Re: [Equipment] Ruckus MediaFlex / MetroFlex -- EOL'ed.. alterna

Great feedback. Would you prefer a 2-radio product? We could do one radio fixed as 802.11b/g/n and one as 802.11a/b/g/n maybe?

Also, 1 ethernet is ok (vs. the typical 5 ports)?

Thanks!
-Hal
dr mongolia
join:2008-07-03
United State

dr mongolia

Member

said by dongato17:

Great feedback. Would you prefer a 2-radio product? We could do one radio fixed as 802.11b/g/n and one as 802.11a/b/g/n maybe?

Also, 1 ethernet is ok (vs. the typical 5 ports)?

Personally the ability for the radio to "hear" through noise is the most important part for me regardless of if it's a single or dual radio unit. Having two radios would be a nice addition, as then obviously we could separate the WAN and LAN traffic to reduce some congestion on the channel, but I would think that it may be more difficult to fit the product into the CPE price range like that.

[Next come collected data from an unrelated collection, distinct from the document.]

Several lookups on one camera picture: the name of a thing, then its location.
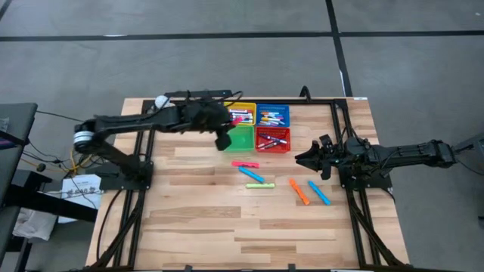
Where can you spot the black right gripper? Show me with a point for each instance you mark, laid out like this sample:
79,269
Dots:
331,156

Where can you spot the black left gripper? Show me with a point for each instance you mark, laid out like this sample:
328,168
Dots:
219,117

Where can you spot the yellow-capped thin marker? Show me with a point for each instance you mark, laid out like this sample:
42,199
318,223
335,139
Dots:
266,120

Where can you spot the light blue highlighter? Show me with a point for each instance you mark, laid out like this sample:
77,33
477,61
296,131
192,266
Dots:
251,174
319,193

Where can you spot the orange highlighter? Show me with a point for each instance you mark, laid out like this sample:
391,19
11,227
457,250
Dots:
298,192

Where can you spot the green-capped thin marker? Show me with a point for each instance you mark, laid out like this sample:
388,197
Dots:
273,145

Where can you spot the blue-capped thin marker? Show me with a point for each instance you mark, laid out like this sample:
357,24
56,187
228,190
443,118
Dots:
278,121

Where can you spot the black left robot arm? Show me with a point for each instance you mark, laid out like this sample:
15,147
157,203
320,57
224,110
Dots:
132,121

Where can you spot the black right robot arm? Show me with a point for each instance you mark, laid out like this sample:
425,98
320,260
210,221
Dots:
408,155

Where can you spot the yellow plastic basket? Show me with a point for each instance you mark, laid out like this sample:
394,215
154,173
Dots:
246,105

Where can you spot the green plastic basket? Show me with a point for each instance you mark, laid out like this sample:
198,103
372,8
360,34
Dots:
244,140

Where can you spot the red plastic basket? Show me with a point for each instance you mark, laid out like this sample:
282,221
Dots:
283,148

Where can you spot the blue plastic basket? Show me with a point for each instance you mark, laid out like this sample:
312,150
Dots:
286,109

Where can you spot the yellow-green highlighter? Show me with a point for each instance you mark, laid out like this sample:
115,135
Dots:
261,186

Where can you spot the black power strip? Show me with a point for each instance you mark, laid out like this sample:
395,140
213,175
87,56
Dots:
177,93

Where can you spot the white bulb brass lamp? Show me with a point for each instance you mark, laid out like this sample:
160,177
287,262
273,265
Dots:
162,101

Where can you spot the white paper sheet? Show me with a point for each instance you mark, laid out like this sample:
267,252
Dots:
81,192

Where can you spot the black side desk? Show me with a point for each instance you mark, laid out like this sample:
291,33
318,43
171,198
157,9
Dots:
15,124

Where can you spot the white crumpled cloth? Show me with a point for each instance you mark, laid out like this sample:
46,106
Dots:
34,224

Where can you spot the black frame clamp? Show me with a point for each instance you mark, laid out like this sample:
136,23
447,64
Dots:
304,92
292,267
188,268

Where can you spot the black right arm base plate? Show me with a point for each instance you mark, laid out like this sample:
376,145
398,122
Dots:
378,184

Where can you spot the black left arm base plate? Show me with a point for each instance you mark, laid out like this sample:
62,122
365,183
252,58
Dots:
125,185

For me the number of ports doesn't matter. We can always use a cheap switch if necessary, but from what I've seen almost all of the tenants want just a single ethernet port.
petecarlson
join:2004-11-06
Baltimore, MD

petecarlson to dongato17

Member

to dongato17
Odd as it seems, I'm inclined towards a single radio CPE but it has to be done as well or better then the 2211NG. I haven't seen anyone else create an AP on a radio in station mode that works. Not saying it isn't possible. If a dual radio system is used, the AP radio needs to dynamically move its channel to avoid the channel that the station radio is on.

Things I am looking for.

1) Durable, clean, desktop form factor.

2) Router mode.
A) Connect to WAN via B/G/N
B) Local SSID on LAN
C) Local Ethernet on LAN (one port is OK)

3) Beamforming or other method of interference rejection is critical. I've tested TONS of CPE and the 2211DZ and NG are the only ones that work well in this environment. the 7200 series (»www.ruckuswireless.com/p ··· 0-series) which is not EOL BTW, is much cheaper but doesn't cut it. The antenna elements in the 2211s are clearly driven by engineering while the antenna elements in the 7200 series seem to have been designed by bean counters.

4) 802.1x (EAP-TTLS using MSCHAPv2) is an absolute requirement on the WAN.

5) The ability to compile our own firmware would be a huge plus. In wired buildings, I use the UBNT Airrouter with a custom firmware which gets assigned to a configuration vlan when the customer plugs it in. The device then connects to a configuration server and gets its configuration, reconnects and authenticates on the switch port using 802.1x. All we have to do is flash all the CPE when they come in, scan them into inventory, and then assign a particular CPE to a customer before shipping it out via bike messenger or UPS.
I have been working on a wireless version of this using the Airrouter as a testbed but the local AP just doesn't work as well (see #1) and it doesn't hack it in a high interference environment (see #3). The concept works though. Deploy a configuration VLAN with 802.1x auth. When a client connects, it authenticates with a configuration user/pass, connects to the config server, gets it's new config, and then reconnects to the correct SSID with it's new settings. Not the most secure system in the world as the default config user/pass is stored on all the CPE and at this point, all you need to know is this and the expected callingstationid to get a users config. I digress.

6) The ability to set a preferred BSSID is nice.

7) The ability to select only B, G, N, or a combination is nice.

I'd love to know your thoughts on this Hal, didn't know you were working for ARC. I've also got another project in the works that might need a dual 2.4GHz board but the formfactor in the freestation isn't right for me. Not sure if we could do enough volume to make it worthwhile for you but I'd love to talk about it sometime soon.